I did fume, though.  Why had Sue even mentioned anything to him about our conversation when she knew how painful the whole subject was to him.  I had to deal with “a root of bitterness springing up” right then!  I was ready to throw up my hands and have nothing more to do with ANY of them!

But perhaps Sue was not being malicious.  Perhaps she was trying to be helpful, telling him how she had defended him and corrected my thinking.  Can I say I have never done the same thing?

Misunderstandings.  Not getting the whole story.  People trying to be helpful –or even mean– by informing someone, “Do you know what she said about you?”  Unforgiveness.  Avoiding people because we heard…  Relationships damaged or destroyed.  What great fires the tiny tongue can kindle!

As painful as my meeting was with Henry, I can be very thankful for it.  I would likely have realized with time that he was avoiding me, but I might have never known why.  He may never have come out with the story on his own if he hadn’t come face to face with me in the mall that day.  Our relationship may never have recovered.

Thankfully he has a very kind nature.  We did talk later and I did offer a bit of an explanation, trying not to blame Sue.  But then he told me, “You know, I have enjoyed getting to know you and I like you, so I have decided that I’m just going to forgive and forget that.”

And I said, “Thank you.”  And let the issue drop.

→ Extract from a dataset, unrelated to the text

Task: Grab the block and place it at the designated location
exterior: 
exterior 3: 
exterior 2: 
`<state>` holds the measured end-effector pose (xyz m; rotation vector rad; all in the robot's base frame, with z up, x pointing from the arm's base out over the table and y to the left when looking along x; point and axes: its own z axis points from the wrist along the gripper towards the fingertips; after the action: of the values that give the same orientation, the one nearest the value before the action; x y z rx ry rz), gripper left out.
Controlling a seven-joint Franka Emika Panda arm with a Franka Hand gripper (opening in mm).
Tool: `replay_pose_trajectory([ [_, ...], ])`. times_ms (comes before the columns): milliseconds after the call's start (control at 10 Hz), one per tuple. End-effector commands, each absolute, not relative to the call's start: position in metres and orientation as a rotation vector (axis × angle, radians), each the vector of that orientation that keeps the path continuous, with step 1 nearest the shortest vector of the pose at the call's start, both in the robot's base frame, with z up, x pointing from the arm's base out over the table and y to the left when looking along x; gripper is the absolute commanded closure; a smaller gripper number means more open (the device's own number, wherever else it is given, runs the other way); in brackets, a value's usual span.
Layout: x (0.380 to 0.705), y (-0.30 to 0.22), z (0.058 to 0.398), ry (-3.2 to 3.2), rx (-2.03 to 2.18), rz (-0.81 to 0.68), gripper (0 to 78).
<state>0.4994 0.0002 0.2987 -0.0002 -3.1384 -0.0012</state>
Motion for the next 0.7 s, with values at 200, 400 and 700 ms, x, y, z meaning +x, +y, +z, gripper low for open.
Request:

Now, if I HAD been able to remember my conversation with Sue, if I’d gotten fired up (I am quite tended that way!) and defensive when I met Henry, if I had tried to put the blame on Sue, would the matter have come to such a peaceful conclusion?  Or would we have all been a little huffy ever after?  Do you see why I say the Lord gave me a mental whiteout that day?

“Wherefore, my beloved brethren, let every man be swift to hear, slow to speak, slow to wrath:  For the wrath of man worketh not the righteousness of God.”  James 1:19-20

Proverbs 16:32:  “He that is slow to anger is better than the mighty; and he that ruleth his spirit than he that taketh a city.”